As President, I will…
* Create a new executive department – the Department of Technology – to work with private industry and Congressional leaders to monitor technological developments, assess risks, and create new guidance. The new Department would be based in Silicon Valley and would initially be focused on Artificial Intelligence.
* Create a new Cabinet-level position of Secretary of Technology who will be tasked with leading the new Department.
* Create a public-private partnership between leading tech firms and experts within government to identify emerging threats and suggest ways to mitigate those threats while maximizing the benefit of technological innovation to society.

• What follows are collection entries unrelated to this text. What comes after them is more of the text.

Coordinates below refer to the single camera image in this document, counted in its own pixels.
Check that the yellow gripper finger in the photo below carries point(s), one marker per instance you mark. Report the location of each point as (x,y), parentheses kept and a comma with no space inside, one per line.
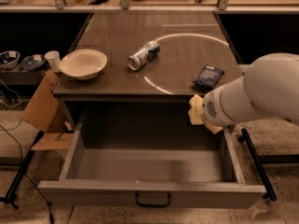
(196,101)
(214,129)

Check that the yellow sponge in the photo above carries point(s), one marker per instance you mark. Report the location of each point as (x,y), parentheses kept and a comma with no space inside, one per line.
(195,119)

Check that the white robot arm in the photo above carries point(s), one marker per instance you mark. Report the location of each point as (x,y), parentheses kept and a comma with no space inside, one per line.
(269,88)

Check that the grey cabinet with dark top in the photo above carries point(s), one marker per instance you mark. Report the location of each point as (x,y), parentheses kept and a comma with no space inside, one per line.
(189,40)

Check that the grey open top drawer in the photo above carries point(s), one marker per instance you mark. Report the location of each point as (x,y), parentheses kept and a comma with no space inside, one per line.
(120,149)

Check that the dark blue snack packet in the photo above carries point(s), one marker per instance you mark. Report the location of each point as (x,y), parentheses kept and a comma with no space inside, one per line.
(209,77)

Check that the silver blue soda can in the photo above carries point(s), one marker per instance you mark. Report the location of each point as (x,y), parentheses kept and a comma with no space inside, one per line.
(146,54)

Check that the black bar right stand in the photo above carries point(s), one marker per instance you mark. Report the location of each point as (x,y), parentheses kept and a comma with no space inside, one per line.
(244,137)

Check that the white bowl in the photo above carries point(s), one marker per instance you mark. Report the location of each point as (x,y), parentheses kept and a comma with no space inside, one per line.
(83,64)

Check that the white paper cup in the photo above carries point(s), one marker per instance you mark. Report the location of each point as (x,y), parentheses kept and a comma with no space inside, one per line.
(53,58)

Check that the brown cardboard box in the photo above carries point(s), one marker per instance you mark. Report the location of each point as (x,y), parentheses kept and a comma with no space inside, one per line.
(45,113)

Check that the blue bowl on shelf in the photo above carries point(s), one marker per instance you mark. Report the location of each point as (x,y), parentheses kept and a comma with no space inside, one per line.
(33,62)

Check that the blue patterned bowl far left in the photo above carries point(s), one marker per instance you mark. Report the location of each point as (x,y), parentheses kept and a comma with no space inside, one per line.
(9,59)

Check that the black tripod leg left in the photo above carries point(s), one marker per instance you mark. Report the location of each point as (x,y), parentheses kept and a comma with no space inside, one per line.
(19,165)

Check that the black drawer handle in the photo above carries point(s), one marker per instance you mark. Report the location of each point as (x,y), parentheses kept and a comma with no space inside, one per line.
(150,200)

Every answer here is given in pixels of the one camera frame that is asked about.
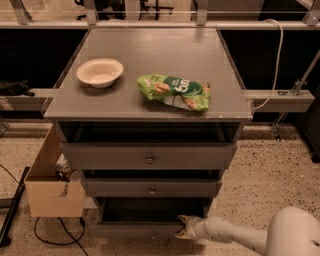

https://www.yang2020.com/policies/regulating-ai-emerging-technologies/

comment by ESRogs · 2019-03-17T21:15:21.215Z · score: 2 (1 votes) · LW · GW
Just had a call with Nick Bostrom who schooled me on AI issues of the future. We have a lot of work to do.

https://twitter.com/andrewyangvfa/status/1103352317221445634

comment by ESRogs · 2019-02-18T00:51:49.464Z · score: 2 (1 votes) · LW · GW

Great long-form interview with Andrew Yang here: Joe Rogan Experience #1245 - Andrew Yang.

comment by totallybogus · 2018-10-21T22:04:43.281Z · score: -5 (4 votes) · LW · GW

12k $ per year UBI and socialized healthcare? I'm sorry, but this cannot possibly work - the taxes required to pay for both would be a huge disincentive to individual effort. Make it more like 6k $ per year plus a mandatory healthcare component (to be placed in an individual HSA, as per the Singaporean model) and it starts to look like a workable idea. Giving everyone money for doing nothing turns out to be really, really expensive, so the less you do it, the better. Who'd have thunk it?